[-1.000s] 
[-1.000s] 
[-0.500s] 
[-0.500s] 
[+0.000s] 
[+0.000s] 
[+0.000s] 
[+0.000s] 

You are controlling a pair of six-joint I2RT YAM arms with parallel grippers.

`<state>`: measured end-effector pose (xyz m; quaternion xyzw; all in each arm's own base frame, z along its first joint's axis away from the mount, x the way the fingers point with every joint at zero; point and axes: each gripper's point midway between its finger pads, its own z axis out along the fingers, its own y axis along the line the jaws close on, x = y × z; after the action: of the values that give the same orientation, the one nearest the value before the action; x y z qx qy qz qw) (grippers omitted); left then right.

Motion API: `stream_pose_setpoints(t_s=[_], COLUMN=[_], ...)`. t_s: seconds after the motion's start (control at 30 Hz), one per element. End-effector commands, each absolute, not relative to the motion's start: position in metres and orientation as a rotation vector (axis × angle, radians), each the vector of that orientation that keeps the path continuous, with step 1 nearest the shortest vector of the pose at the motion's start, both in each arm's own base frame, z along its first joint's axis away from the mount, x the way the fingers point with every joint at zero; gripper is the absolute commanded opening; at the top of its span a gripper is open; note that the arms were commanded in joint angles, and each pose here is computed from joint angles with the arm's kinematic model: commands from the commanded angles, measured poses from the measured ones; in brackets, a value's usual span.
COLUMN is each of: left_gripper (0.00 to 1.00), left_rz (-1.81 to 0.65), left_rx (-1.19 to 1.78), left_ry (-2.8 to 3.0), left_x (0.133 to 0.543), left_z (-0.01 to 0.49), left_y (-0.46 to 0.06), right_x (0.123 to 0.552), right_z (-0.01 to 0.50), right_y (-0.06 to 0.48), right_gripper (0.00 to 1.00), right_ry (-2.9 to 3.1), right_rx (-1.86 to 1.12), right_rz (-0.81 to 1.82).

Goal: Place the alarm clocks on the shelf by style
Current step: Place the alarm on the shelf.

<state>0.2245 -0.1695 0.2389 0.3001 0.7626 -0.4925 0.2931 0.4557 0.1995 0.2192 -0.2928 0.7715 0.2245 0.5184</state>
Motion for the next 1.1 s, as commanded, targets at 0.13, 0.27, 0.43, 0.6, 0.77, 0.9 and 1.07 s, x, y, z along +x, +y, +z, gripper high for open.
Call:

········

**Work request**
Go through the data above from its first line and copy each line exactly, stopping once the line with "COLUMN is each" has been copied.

**Output below**
[-1.000s] 
[-1.000s] 
[-0.500s] 
[-0.500s] 
[+0.000s] 
[+0.000s] 
[+0.000s] 
[+0.000s] 

You are controlling a pair of six-joint I2RT YAM arms with parallel grippers.

`<state>`: measured end-effector pose (xyz m; quaternion xyzw; all in each arm's own base frame, z along its first joint's axis away from the mount, x the way the fingers point with every joint at zero; point and axes: each gripper's point midway between its finger pads, its own z axis out along the fingers, its own y axis along the line the jaws close on, x = y × z; after the action: of the values that give the same orientation, the one nearest the value before the action; x y z qx qy qz qw) (grippers omitted); left then right.

Motion API: `stream_pose_setpoints(t_s=[_], COLUMN=[_], ...)`. t_s: seconds after the motion's start (control at 30 Hz), one per element. End-effector commands, each absolute, not relative to the motion's start: position in metres and orientation as a rotation vector (axis × angle, radians), each the vector of that orientation that keeps the path continuous, with step 1 nearest the shortest vector of the pose at the motion's start, both in each arm's own base frame, z along its first joint's axis away from the mount, x the way the fingers point with every joint at zero; gripper is the absolute commanded opening; at the top of its span a gripper is open; note that the arms were commanded in joint angles, and each pose here is computed from joint angles with the arm's kinematic model: commands from the commanded angles, measured poses from the measured ones; in brackets, a value's usual span.
COLUMN is each of: left_gripper (0.00 to 1.00), left_rz (-1.81 to 0.65), left_rx (-1.19 to 1.78), left_ry (-2.8 to 3.0), left_x (0.133 to 0.543), left_z (-0.01 to 0.49), left_y (-0.46 to 0.06), right_x (0.123 to 0.552), right_z (-0.01 to 0.50), right_y (-0.06 to 0.48), right_gripper (0.00 to 1.00), right_ry (-2.9 to 3.1), right_rx (-1.86 to 1.12), right_rz (-0.81 to 1.82).

The complete answer has now been given.